By: Neil T. Smith, Hayley Trahan-Liptak, and Sophia A. Khan

The traditional understanding of how the government charges insider trading is evolving, as the Securities and Exchange Commission (SEC) pushes to expand the scope of what constitutes misappropriation of material non-public information (MNPI) under Rule 10b-5.

On 26 March 2024, the SEC charged Andreas Bechtolsheim, a Silicon Valley founder and executive, with insider trading based on allegations that he misappropriated MNPI. The SEC alleged Bechtolsheim purchased a company’s options – through relatives – after learning of the company’s impending acquisition through his confidential relationship with another firm. After announcement of the deal, the target company’s stock price increased by 35.1%, generating $415,726 in profits for Bechtolsheim.
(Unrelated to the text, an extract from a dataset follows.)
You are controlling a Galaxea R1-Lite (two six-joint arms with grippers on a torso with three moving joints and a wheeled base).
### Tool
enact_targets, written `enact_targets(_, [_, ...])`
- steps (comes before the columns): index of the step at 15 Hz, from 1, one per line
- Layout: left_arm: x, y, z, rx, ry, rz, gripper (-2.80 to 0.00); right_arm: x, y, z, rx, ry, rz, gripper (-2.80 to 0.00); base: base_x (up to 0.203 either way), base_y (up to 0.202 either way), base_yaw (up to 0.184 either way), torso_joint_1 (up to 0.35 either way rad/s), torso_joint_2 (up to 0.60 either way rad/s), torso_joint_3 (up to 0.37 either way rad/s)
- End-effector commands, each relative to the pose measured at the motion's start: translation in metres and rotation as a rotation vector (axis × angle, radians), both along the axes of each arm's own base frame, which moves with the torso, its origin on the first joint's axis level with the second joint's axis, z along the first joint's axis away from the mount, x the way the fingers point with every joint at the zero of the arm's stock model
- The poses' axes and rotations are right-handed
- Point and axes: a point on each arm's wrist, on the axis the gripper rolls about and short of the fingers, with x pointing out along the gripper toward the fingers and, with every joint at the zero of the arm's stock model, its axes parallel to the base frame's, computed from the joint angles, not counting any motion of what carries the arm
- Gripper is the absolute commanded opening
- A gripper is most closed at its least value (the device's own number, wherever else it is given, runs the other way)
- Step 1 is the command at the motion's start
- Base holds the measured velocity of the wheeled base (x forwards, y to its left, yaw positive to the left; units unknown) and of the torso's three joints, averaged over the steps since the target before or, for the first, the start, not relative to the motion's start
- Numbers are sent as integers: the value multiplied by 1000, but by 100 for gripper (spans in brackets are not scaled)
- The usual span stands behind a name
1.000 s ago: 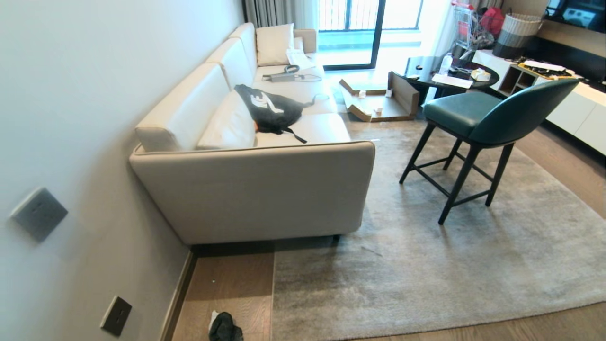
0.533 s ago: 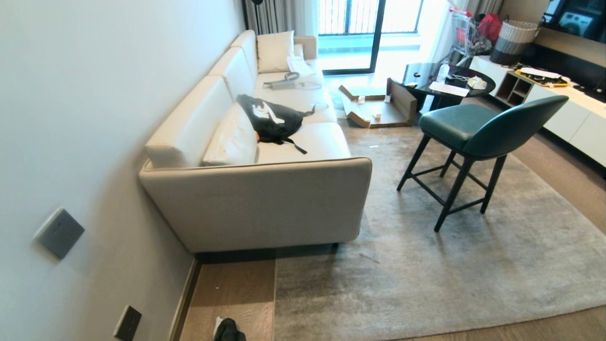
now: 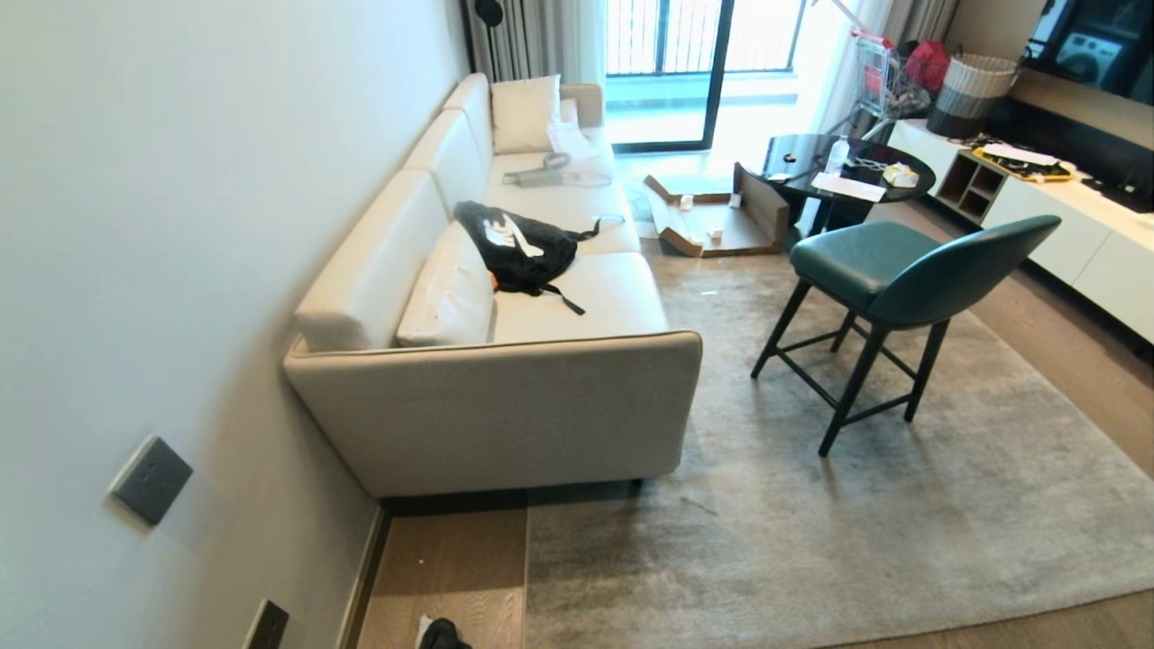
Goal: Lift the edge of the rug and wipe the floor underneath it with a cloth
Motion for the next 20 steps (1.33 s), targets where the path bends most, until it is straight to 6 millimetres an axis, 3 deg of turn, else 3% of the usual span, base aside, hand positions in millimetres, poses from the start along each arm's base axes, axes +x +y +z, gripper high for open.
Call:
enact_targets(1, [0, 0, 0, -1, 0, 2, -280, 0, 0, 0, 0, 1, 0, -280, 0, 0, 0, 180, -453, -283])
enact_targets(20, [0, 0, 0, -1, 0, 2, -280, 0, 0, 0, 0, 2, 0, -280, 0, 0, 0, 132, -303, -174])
In a break from the conventional understanding of insider trading, the SEC did not allege that Bechtolsheim received information improperly, either from someone with a duty not to disclose or someone at the target entity. Instead, the SEC alleged Bechtolsheim breached his own duty of trust and confidence. Without admitting or denying the charges, Bechtolsheim agreed to a settlement, including a nearly $1 million civil penalty.

The SEC announced the settlement the same week as opening arguments in SEC v. Panuwat, the SEC’s first test of the “shadow trading” theory, where an insider relies on one company’s MNPI to trade securities in another company, where the two companies have a significant “market connection.”

The SEC alleges that Matthew Panuwat purchased options in a competitor biotech company just before his company’s acquisition was announced. According to the SEC, Panuwat’s trades were based on confidential information material to the price of the competitor’s stock, and he breached both his duty of confidentiality and the insider trading policies of his own company.

The outcome of Panuwat could have a lasting impact on how companies treat material non-public information. Regardless, the Bechtolsheim resolution demonstrates that the SEC will continue to push the boundaries for the foreseeable future.